**EXERCISE PROMPT**
All lines of the material below that include the string "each" are to be copied.

**RAW DATA**
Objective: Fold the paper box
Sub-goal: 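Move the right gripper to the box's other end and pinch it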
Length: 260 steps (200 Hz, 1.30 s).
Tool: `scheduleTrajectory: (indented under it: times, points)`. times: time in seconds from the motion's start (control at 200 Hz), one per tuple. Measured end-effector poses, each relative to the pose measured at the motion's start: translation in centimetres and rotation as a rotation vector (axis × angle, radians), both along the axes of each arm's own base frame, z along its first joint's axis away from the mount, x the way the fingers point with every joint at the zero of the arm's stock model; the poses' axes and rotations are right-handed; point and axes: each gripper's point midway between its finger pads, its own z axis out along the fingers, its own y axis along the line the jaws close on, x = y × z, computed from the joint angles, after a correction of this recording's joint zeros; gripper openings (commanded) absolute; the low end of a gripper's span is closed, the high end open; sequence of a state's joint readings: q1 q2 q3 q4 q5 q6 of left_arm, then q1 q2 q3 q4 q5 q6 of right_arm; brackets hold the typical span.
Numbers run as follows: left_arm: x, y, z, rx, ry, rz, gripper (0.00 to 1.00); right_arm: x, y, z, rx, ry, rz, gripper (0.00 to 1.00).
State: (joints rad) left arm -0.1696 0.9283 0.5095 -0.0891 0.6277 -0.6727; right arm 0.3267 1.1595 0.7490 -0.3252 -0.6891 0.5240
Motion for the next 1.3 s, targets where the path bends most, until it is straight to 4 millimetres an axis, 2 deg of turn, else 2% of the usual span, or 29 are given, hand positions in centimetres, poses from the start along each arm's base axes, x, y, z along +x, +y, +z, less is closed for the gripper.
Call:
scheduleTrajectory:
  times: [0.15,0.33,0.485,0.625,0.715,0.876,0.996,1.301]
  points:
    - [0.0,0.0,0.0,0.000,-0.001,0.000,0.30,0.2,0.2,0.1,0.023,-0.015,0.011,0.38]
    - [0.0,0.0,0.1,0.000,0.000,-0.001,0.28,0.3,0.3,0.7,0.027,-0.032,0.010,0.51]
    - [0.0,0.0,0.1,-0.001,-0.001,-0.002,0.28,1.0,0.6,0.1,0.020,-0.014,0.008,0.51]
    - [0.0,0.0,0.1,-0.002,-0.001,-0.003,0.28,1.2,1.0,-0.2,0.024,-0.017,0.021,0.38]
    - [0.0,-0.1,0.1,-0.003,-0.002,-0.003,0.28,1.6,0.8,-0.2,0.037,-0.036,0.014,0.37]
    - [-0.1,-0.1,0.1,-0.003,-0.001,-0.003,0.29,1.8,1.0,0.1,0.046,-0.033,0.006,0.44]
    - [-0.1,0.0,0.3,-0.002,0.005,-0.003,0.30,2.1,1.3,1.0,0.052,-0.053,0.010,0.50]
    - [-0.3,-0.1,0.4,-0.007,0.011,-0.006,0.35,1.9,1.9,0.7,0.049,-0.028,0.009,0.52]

**OUTPUT OF THE EXERCISE**
Tool: `scheduleTrajectory: (indented under it: times, points)`. times: time in seconds from the motion's start (control at 200 Hz), one per tuple. Measured end-effector poses, each relative to the pose measured at the motion's start: translation in centimetres and rotation as a rotation vector (axis × angle, radians), both along the axes of each arm's own base frame, z along its first joint's axis away from the mount, x the way the fingers point with every joint at the zero of the arm's stock model; the poses' axes and rotations are right-handed; point and axes: each gripper's point midway between its finger pads, its own z axis out along the fingers, its own y axis along the line the jaws close on, x = y × z, computed from the joint angles, after a correction of this recording's joint zeros; gripper openings (commanded) absolute; the low end of a gripper's span is closed, the high end open; sequence of a state's joint readings: q1 q2 q3 q4 q5 q6 of left_arm, then q1 q2 q3 q4 q5 q6 of right_arm; brackets hold the typical span.
Motion for the next 1.3 s, targets where the path bends most, until it is straight to 4 millimetres an axis, 2 deg of turn, else 2% of the usual span, or 29 are given, hand positions in centimetres, poses from the start along each arm's base axes, x, y, z along +x, +y, +z, less is closed for the gripper.

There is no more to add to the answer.